振り返りを効果的に行うためには?
問いと運営の工夫の具体例
こうした振り返りを効果的に行うためには、「問い」が不可欠です。KPIを起点に、チームで深い内省を引き出す問いかけの例として、次のようなものがあります。
・この数値が変動した主な要因は何か?
・前回から想定外の動きはあったか?
・この成果を再現・拡大するには何ができるか?
・現場の実感とKPIにズレはないか?
また、会議やミーティングでは次のようなファシリテーションが効果的です。
・発言前に1〜2分のサイレントタイムを設ける
・「なぜ?」を2回繰り返して掘り下げる
・KPIと現場のエピソードをセットで語る
・ネガティブな数値変化も“学びの素材”として歓迎する
こうした問いと運営の工夫によって、KPIは単なる指標ではなく、学びの触媒として機能するようになります。
また、“誰が数字を見るのか?”という観点も重要です。
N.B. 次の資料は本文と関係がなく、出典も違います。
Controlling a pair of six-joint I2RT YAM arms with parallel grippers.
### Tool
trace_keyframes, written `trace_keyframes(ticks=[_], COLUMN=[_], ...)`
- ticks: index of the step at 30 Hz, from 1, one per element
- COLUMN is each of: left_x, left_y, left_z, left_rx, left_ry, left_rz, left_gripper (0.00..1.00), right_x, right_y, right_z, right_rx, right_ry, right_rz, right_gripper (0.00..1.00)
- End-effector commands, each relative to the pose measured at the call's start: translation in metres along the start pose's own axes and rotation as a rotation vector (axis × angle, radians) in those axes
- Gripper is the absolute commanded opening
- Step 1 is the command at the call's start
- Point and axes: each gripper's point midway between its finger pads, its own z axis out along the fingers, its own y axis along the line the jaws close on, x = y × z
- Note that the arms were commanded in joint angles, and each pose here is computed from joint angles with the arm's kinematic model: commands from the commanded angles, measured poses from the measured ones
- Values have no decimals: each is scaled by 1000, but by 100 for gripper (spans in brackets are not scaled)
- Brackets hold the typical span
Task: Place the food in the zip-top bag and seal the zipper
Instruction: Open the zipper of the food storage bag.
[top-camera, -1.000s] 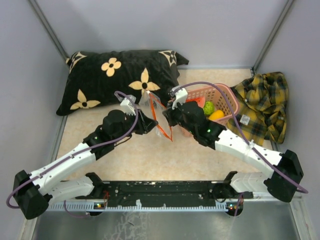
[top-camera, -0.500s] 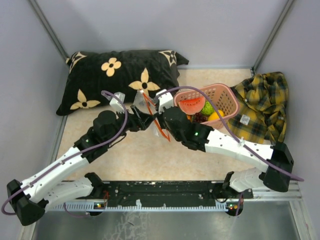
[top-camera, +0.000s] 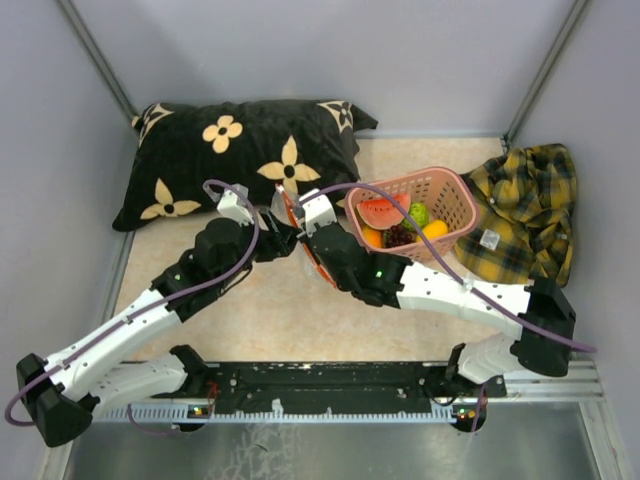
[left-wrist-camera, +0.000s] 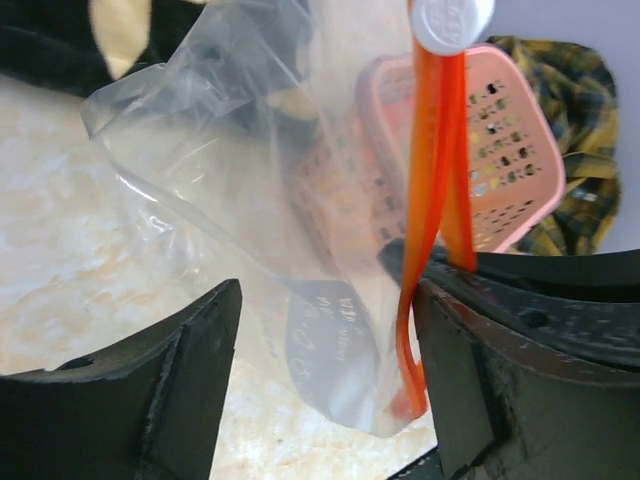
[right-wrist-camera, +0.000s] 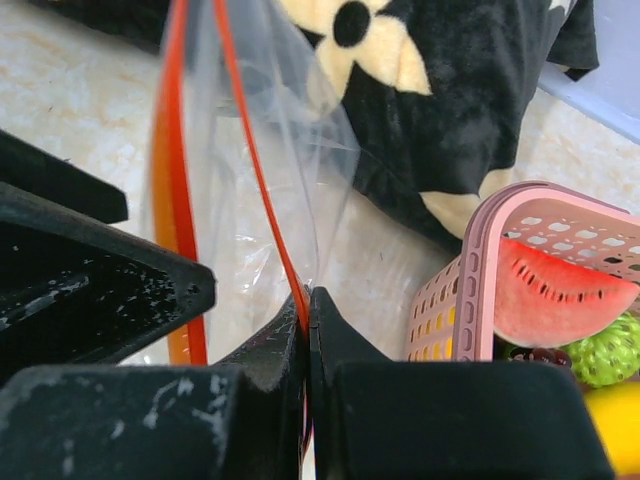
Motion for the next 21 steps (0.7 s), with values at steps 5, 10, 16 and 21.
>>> trace_keyframes(ticks=[5,10,16,21], left_x=[-6,-9,-4,-12], left_y=[30,31,4,-11], left_z=[-11,-17,-12,-11], left_rx=[-143,-148,-32,28], left_ry=[-26,-28,29,1], left_rz=[38,47,28,5], left_gripper=[63,57,71,76], right_x=[-46,-50,-58,-60], right_y=[-11,-12,1,6], right_z=[-10,-13,-12,-11], right_rx=[55,45,-3,-8], right_ry=[-126,-144,-163,-168], right_rz=[79,95,108,102], right_gripper=[0,0,0,0])
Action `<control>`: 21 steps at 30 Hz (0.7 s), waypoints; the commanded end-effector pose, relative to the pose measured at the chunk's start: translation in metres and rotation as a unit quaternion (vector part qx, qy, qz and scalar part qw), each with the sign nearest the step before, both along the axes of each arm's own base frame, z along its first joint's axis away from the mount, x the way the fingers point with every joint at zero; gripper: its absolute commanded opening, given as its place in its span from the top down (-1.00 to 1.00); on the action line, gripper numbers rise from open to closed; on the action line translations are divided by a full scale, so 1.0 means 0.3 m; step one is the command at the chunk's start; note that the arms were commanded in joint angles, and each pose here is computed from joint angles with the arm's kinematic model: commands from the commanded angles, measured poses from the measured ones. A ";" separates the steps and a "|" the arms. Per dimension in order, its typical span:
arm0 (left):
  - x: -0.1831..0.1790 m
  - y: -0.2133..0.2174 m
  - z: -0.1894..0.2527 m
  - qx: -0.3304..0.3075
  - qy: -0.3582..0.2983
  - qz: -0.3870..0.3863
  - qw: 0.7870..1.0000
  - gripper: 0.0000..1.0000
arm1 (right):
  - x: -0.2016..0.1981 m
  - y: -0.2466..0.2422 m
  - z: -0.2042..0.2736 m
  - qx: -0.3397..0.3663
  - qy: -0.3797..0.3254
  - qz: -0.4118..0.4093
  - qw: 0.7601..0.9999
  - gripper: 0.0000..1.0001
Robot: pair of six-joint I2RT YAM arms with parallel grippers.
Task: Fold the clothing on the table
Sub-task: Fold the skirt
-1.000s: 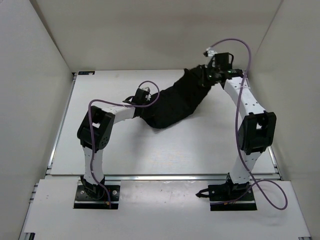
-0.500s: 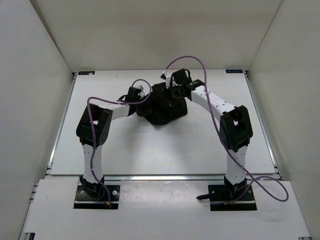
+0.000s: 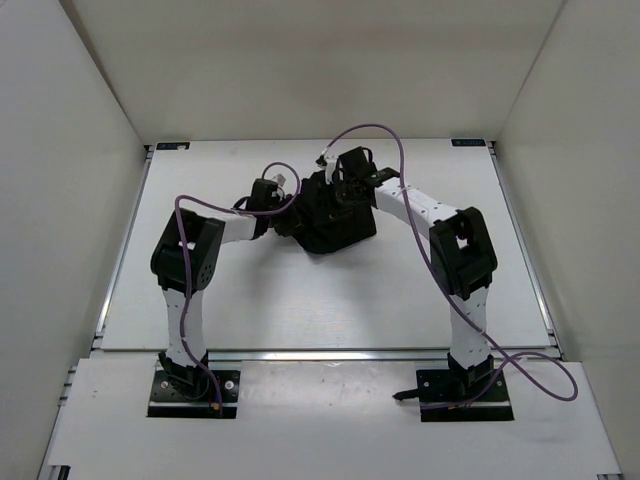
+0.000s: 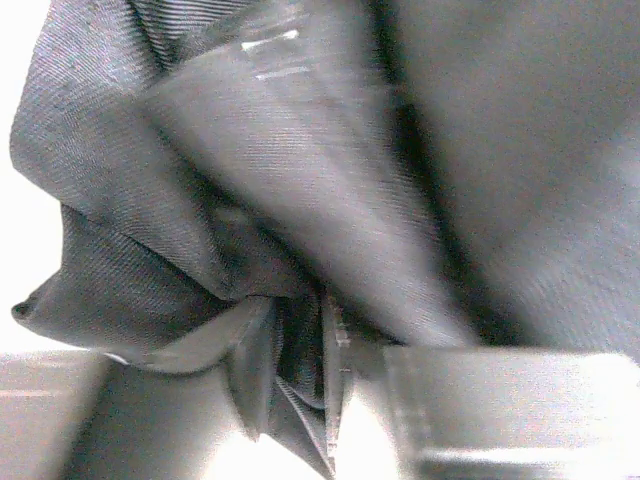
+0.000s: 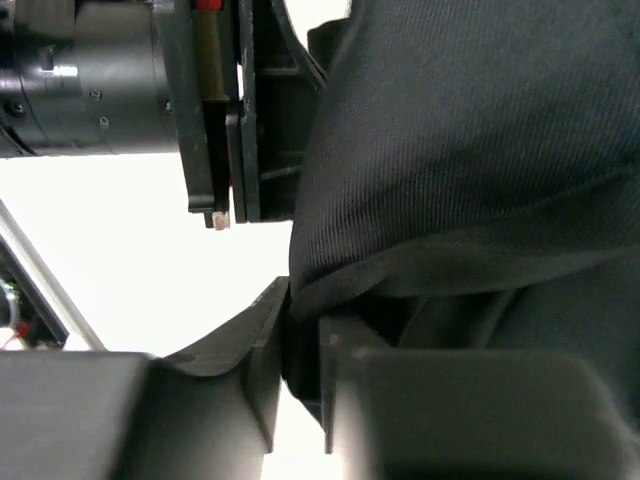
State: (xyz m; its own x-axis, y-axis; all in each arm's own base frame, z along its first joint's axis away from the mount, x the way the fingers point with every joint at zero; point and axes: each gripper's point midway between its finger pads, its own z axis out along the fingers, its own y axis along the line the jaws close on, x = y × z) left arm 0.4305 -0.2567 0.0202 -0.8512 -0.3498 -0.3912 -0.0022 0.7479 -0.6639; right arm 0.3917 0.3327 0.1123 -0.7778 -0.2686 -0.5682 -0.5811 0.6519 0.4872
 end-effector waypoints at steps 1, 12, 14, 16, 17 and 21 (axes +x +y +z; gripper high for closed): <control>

KPIの分析や観察が特定の担当者に偏ると、データが属人化し、学習が組織に広がりません。大切なのは、チームの誰もが“意味ある数字”に自分ごととして向き合える仕組みを持つこと。ダッシュボードを“眺める場”ではなく、“問いを探す場”にする必要があります。
KPIもまた、固定された存在ではなく、学習によって進化するものです。事業フェーズや環境の変化に応じて、見るべき数字は変わります。「このKPIは今も本当に意味があるのか」と問い直すこと自体が、健全な組織の証です。初期に設定したKPIを惰性で追っていないか――この問いを持ち続けられるかどうかが、プロダクトの柔軟性と適応力を左右します。
数字を見る文化とは、数字に従う文化ではなく、数字とともに考え続ける文化です。問いを立て、行動し、また数字を見て問い直す――この「計測→観測→内省→適応」のループを持つ組織だけが、KPIを“意味あるもの”として生かし続けることができるのです。